The thing was, Emilio knew that not every supernatural being was out to kill. It was why he’d shifted his morality after the massacre, why he’d become this person his own brother no longer recognized. Take out the guilty, and leave the ones who aren’t hurting anyone alone. You made more of a difference that way, saved more people. And wasn’t that what they were supposed to be doing? Wasn’t that the point of hunters?
(His mother would say no. He knew that. She’d talked a lot about their duty as hunters, but the reality of her views had always been clear. The point of hunters was to die. That was what his father had done, what Victor had done, what he was supposed to do. The fact that he hadn’t was probably just another thing she’d add to the list of ways he’d disappointed her if she were still alive.)
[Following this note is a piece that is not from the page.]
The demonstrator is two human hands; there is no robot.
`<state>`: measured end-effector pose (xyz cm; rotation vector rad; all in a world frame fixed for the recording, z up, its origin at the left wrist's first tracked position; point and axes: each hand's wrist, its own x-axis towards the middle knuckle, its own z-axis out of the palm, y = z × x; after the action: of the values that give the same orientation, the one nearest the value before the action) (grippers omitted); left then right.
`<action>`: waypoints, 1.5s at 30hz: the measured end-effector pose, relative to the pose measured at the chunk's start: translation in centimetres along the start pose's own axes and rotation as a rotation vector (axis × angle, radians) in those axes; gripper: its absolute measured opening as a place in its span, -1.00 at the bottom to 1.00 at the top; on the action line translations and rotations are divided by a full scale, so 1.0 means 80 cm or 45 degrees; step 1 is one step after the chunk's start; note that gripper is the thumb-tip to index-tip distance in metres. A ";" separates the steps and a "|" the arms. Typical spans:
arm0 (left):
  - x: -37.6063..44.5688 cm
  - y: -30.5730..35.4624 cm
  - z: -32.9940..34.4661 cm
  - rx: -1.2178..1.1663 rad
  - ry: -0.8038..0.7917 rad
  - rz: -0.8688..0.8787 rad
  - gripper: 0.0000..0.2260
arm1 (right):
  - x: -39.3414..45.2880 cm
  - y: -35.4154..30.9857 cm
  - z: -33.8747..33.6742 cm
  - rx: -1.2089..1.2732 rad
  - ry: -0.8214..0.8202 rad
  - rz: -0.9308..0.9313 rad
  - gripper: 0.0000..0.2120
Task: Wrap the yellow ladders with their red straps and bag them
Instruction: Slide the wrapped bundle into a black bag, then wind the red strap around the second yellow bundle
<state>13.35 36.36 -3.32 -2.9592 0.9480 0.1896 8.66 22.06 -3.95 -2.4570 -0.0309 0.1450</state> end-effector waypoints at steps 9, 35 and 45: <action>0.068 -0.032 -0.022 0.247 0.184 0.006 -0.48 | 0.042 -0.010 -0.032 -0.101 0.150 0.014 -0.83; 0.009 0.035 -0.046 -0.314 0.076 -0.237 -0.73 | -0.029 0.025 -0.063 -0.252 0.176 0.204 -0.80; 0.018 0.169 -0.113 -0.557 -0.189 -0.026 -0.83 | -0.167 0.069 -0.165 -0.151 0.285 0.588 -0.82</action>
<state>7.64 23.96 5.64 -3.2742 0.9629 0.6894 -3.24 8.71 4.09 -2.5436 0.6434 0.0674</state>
Still, even with the knowing, the paranoia still crept up his throat and stole the breath from his lungs. There were days where he swore everyone he passed on the street was planning on sticking a knife in his gut, days where even his neighbors seemed like people who were probably plotting against him. There were mornings where he sat in his apartment with a knife gripped so tightly in his hand that his knuckles ached, just waiting for some unknown force to come through the door and take him out. It consumed him, sometimes. Made his heart beat fast and his eyes dart to every empty corner in anticipation.
It was a stupid fear. Not just because it was irrational, but because Emilio didn’t really care if he died. Most days, he wanted it. But his heart beat too fast, anyway. His hand gripped that knife, anyway. He was angry anyway. He didn’t know how to stop, didn’t know how to swallow it or turn it into anything useful. All he could do was sit with it, wait for the wave to recede so he could try to get a gasp of air before the next one came crashing down on his head.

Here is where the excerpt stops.